#### Problem description:
Starting at the line that contains "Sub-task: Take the" in the listing below, write out every line word for word until you have written the line that contains "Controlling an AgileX".

_ _ _ _ _ _ _

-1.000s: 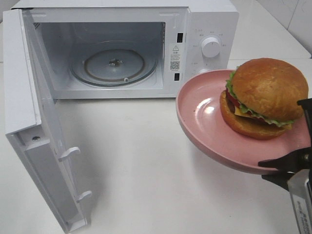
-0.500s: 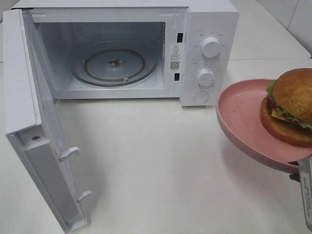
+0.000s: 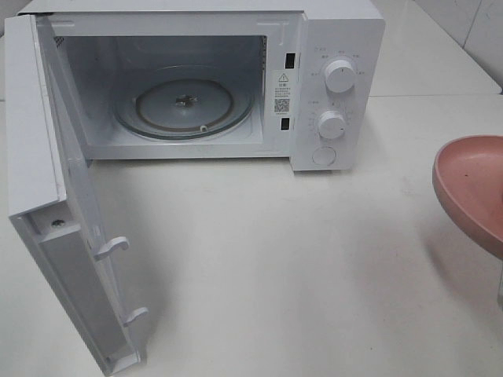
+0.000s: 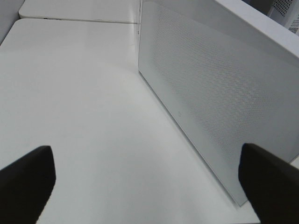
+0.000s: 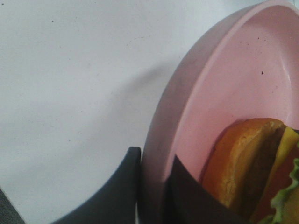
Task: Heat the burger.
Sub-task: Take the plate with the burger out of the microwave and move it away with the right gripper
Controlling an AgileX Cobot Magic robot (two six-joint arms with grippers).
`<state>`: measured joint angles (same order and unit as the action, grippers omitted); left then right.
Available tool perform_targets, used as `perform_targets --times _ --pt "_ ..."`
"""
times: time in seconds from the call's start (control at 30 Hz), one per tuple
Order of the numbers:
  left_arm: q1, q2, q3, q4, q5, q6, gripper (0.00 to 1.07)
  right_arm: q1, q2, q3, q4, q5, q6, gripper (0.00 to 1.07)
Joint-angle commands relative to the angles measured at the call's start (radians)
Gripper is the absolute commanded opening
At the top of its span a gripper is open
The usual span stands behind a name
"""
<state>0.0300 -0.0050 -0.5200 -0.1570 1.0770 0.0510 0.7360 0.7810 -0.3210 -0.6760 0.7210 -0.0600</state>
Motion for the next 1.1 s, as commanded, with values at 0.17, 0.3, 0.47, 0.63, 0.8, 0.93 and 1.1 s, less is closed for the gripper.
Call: perform_targets --times 0.17,0.3,0.47,0.63,0.8,0.93,1.1 --pt "0.003 -0.016 0.001 -0.004 -0.005 0.000 1.00 0.001 0.164 -0.067 -0.167 0.075 0.295 0.00" --pt "0.003 -0.016 0.001 -0.004 -0.005 0.000 1.00 0.001 0.233 -0.095 -0.192 0.092 0.417 0.00" --pt "0.003 -0.016 0.001 -0.004 -0.005 0.000 1.00 0.001 0.370 -0.146 -0.232 0.136 0.617 0.00" --pt "0.003 -0.016 0.001 -0.004 -0.005 0.000 1.00 0.001 0.502 -0.209 -0.258 0.191 0.765 0.00" --pt "0.003 -0.016 0.001 -0.004 -0.005 0.000 1.00 0.001 0.626 -0.255 -0.260 0.242 0.843 0.00" --pt "0.003 -0.016 0.001 -0.004 -0.005 0.000 1.00 0.001 0.724 -0.266 -0.261 0.251 0.958 0.00" --pt "0.003 -0.016 0.001 -0.004 -0.005 0.000 1.00 0.001 0.801 -0.266 -0.267 0.226 1.030 0.00"
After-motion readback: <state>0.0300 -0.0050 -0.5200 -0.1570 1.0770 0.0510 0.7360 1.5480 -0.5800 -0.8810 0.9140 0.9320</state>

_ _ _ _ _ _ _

#### Response area:
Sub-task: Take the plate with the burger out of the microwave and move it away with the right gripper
Controlling an AgileX Cobot Magic robot (two six-joint arms with grippers).

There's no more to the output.